Edgbaston Cricket Ground


Edgbaston Cricket Ground, also known as the County Ground or Edgbaston Stadium, is a cricket ground in the Edgbaston area of ​​Birmingham, England.  It is home to the Warwickshire County Cricket Club, and is also used for Test matches, One Day Internationals and Twenty20 Internationals.  Edgbaston has also hosted the T20 domestic final more than any other cricket ground.


 Edgbaston was the first English ground outside the Lords to host a major international tournament in the finals of the ICC Champions Trophy in 2013.  With permanent seating for around 25,000 spectators, it is the fourth largest cricket venue in England, after the Lords, Old Trafford and The Oval.  


 Edgbaston was the venue for the first senior game under Floodlight in English cricket in the then AXA Life Sunday League between Warwickshire and Somerset in July 1997 and hosted the first day / night Test match played for the West Indies in England in August 2017  .


 The land now forming the Edgbaston Cricket Ground was originally near the Calathor Estate, who have now sold the site on a long lease to Lylam Investments (Edgbaston Holdings).  Calthorpe Estates developed the manor of Edgbaston into a special Birmingham suburb during the 19th century, and believed that a cricket ground would be an asset that would add a genteel image to the area.  The Warwickshire County Cricket Club considered rugby and the Lamington Spa for its headquarters, but the club's secretary, William Ansal, believed Birmingham's large population and extensive railway connections made it better - a first class for the county.  Status and Test status for the field.
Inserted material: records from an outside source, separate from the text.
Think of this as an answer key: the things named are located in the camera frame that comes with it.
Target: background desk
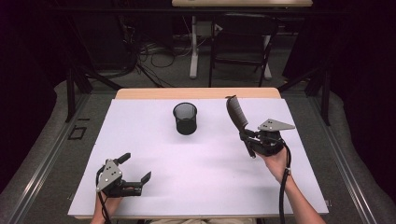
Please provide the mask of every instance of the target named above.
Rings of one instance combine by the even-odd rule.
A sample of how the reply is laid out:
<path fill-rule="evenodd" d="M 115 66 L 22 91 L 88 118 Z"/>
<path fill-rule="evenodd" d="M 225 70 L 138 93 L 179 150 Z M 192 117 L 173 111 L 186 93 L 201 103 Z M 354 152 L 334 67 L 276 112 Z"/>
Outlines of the background desk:
<path fill-rule="evenodd" d="M 311 7 L 311 0 L 172 0 L 174 7 Z M 198 48 L 197 48 L 197 37 L 196 37 L 196 18 L 192 16 L 191 23 L 192 30 L 192 56 L 191 56 L 191 68 L 190 78 L 197 77 L 197 66 L 198 66 Z M 271 71 L 267 64 L 264 72 L 265 78 L 271 78 Z"/>
<path fill-rule="evenodd" d="M 96 171 L 105 159 L 131 152 L 120 166 L 123 179 L 136 181 L 149 171 L 152 176 L 142 196 L 125 198 L 115 217 L 278 216 L 279 184 L 262 160 L 249 157 L 226 111 L 224 97 L 234 94 L 251 130 L 269 117 L 293 123 L 286 102 L 272 88 L 121 90 L 107 112 L 69 215 L 92 215 Z M 123 100 L 130 96 L 134 99 Z M 188 136 L 177 133 L 172 114 L 185 101 L 198 108 L 198 129 Z M 297 130 L 282 136 L 291 148 L 293 174 L 302 192 L 320 213 L 328 213 Z M 285 213 L 292 213 L 287 200 Z"/>

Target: person
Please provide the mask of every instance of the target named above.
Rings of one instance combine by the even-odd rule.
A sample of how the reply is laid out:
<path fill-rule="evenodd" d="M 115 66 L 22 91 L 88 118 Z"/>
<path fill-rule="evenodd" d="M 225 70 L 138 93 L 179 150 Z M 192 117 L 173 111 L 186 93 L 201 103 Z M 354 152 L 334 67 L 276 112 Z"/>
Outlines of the person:
<path fill-rule="evenodd" d="M 286 156 L 287 151 L 285 148 L 281 149 L 279 153 L 273 156 L 263 156 L 257 153 L 265 162 L 265 165 L 268 167 L 271 174 L 275 177 L 276 181 L 279 184 L 282 181 L 283 173 L 286 167 Z M 296 223 L 315 223 L 321 224 L 325 223 L 323 218 L 318 214 L 318 212 L 312 207 L 309 201 L 305 198 L 305 196 L 300 192 L 297 184 L 294 182 L 292 174 L 290 174 L 286 181 L 285 193 L 289 199 L 291 209 L 293 210 L 294 217 L 296 219 Z M 116 212 L 122 198 L 108 198 L 106 200 L 106 209 L 110 217 Z M 245 219 L 239 219 L 235 221 L 227 219 L 218 219 L 218 221 L 209 221 L 209 223 L 248 223 Z M 93 213 L 93 218 L 91 224 L 103 224 L 105 223 L 105 219 L 102 215 L 102 205 L 99 202 L 98 197 L 96 197 L 95 209 Z M 166 220 L 164 222 L 158 221 L 158 223 L 180 223 L 180 222 L 172 222 L 171 220 Z M 186 220 L 184 224 L 194 223 L 193 220 Z"/>

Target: white tabletop
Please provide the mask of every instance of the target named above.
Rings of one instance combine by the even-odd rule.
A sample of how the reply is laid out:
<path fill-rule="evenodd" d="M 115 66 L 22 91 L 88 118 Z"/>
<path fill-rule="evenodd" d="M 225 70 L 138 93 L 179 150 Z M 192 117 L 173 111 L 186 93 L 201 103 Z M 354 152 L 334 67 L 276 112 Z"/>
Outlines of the white tabletop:
<path fill-rule="evenodd" d="M 197 130 L 181 135 L 172 110 L 196 105 Z M 294 124 L 283 99 L 239 98 L 248 129 L 267 119 Z M 262 159 L 251 159 L 227 113 L 225 99 L 113 100 L 69 216 L 93 214 L 95 174 L 106 159 L 131 152 L 119 167 L 122 179 L 139 181 L 152 172 L 142 196 L 125 198 L 114 217 L 198 218 L 278 216 L 279 184 Z M 291 169 L 301 191 L 321 214 L 328 213 L 298 131 L 282 131 L 292 154 Z M 292 214 L 285 197 L 285 214 Z"/>
<path fill-rule="evenodd" d="M 174 7 L 311 7 L 312 0 L 172 0 Z"/>

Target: chair backrest
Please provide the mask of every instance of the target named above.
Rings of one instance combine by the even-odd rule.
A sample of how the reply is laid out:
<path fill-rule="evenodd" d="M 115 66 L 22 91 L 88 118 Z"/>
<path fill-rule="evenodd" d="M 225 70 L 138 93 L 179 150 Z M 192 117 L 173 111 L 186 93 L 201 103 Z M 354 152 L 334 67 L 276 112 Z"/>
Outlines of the chair backrest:
<path fill-rule="evenodd" d="M 270 35 L 277 33 L 276 19 L 250 13 L 224 13 L 217 16 L 214 23 L 222 28 L 222 32 L 241 35 Z"/>

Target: black dark elongated object
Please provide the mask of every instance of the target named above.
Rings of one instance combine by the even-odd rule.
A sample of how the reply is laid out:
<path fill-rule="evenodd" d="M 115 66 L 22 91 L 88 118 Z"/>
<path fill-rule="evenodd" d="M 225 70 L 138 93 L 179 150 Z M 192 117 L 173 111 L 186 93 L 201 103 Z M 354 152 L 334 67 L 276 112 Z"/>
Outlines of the black dark elongated object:
<path fill-rule="evenodd" d="M 274 119 L 268 119 L 258 127 L 258 132 L 248 130 L 246 129 L 248 120 L 242 111 L 238 99 L 235 95 L 229 96 L 227 98 L 226 107 L 228 114 L 230 115 L 233 124 L 238 129 L 239 137 L 245 143 L 247 152 L 251 158 L 256 158 L 255 153 L 260 153 L 264 156 L 273 156 L 282 150 L 283 147 L 287 150 L 286 167 L 285 172 L 283 173 L 282 181 L 280 183 L 279 191 L 279 216 L 280 222 L 284 224 L 285 213 L 283 210 L 283 202 L 286 180 L 290 175 L 291 153 L 286 142 L 282 139 L 280 131 L 294 129 L 294 126 Z"/>
<path fill-rule="evenodd" d="M 107 198 L 140 196 L 142 195 L 143 186 L 149 182 L 151 178 L 151 172 L 148 172 L 140 179 L 140 182 L 126 182 L 123 180 L 119 164 L 123 164 L 130 158 L 131 153 L 128 152 L 118 159 L 106 160 L 106 164 L 96 173 L 96 192 L 102 205 L 102 214 L 106 224 L 111 224 L 111 220 L 106 209 L 106 201 L 102 197 L 102 192 Z"/>

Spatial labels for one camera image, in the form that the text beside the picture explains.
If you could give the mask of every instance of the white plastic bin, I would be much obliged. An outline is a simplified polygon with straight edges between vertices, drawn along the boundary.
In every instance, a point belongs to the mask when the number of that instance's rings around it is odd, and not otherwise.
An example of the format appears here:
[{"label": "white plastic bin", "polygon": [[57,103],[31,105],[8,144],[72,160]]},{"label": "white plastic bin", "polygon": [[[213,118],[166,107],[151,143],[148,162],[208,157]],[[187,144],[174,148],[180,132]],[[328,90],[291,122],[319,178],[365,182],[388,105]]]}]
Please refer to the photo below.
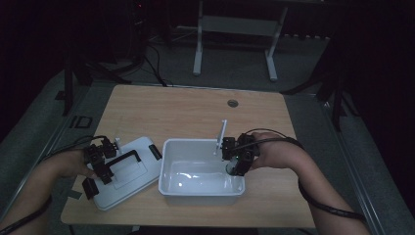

 The club initially favored the Wickliffe Ground on Persore Road, but instead offered 12 acres of "bumpy ground" in an undeveloped area along the river by the Caltherap Estate - less attractive development land being more cricket.  To connect with the grounds  with the site being only 20 minutes' walk from New Street station, Warwickshire was given land in 1885 for £ 5 per acre over a period of 21 years  Agreed to lease.  Another £ 1,250 was spent on building and encircling the site and building a wooden pavilion. The first match of the new ground took place against MCC on 7 June 1886, which was watched by 3,000 spectators over two days, 9,000 and 6,000 on 10 August to see Warwickshire in Australia.


 Edgbaston's first Test match was the first in The Ashes series against Australia in 1902, for which the club built permanent stands, two temporary stands and facilities for 90 members of the press.  These developments cost a total of £ 1,500, and Warwickshire's tour funds accounted for only £ 750.

 The first piece of development in the post-war era was the construction of the Rea Banks and Thwet Memorial scoreboards in 1950. An Indoor Cricket School was created in 1956 and in the same year the Pavilion Suite was completed. By the time the William Ansal Stand was opened in 1967, facilities at Edgbaston were considered rival to the Lords. 


 In 1989, executive boxes were added to the rear of the Priory and Raglan stands, and the Sydney Barnes stand was rebuilt and expanded, expanding the ground capacity to 17,500. 

 In July 1997, Edgbaston was the scene of the first competitive Floodlight Day-Night cricket match in Britain.  

The pavilion end on the south side of the land was completely redeveloped between 2010 and 2011 at a cost of £ 32 million, partly paid for by a £ 20 million loan from Birmingham City Council, bringing the capacity of the land to 25,000  Arrived. The demolition of the pavilion - parts of which date back to the 1890s - and Leslie Deakins, RV Rider and William Ansell Stands took place in January 2010, construction of the new South and West Stades began in April 2010 and was completed 66 weeks later. 5 permanent floodlight pylons were erected around the ground at the same time, allowing a duration of up to 15 days of day-night cricket per day.  The new development was officially opened on 25 July 2011 by the Duke of Edinburgh. The first Test match played at the redevelopment site was the third Test vs India on 10 August 2011, which propelled England to the number 1 position in the ICC Test Championship for the first time and finished fourth with an innings and 242 runs.  Did it  match day.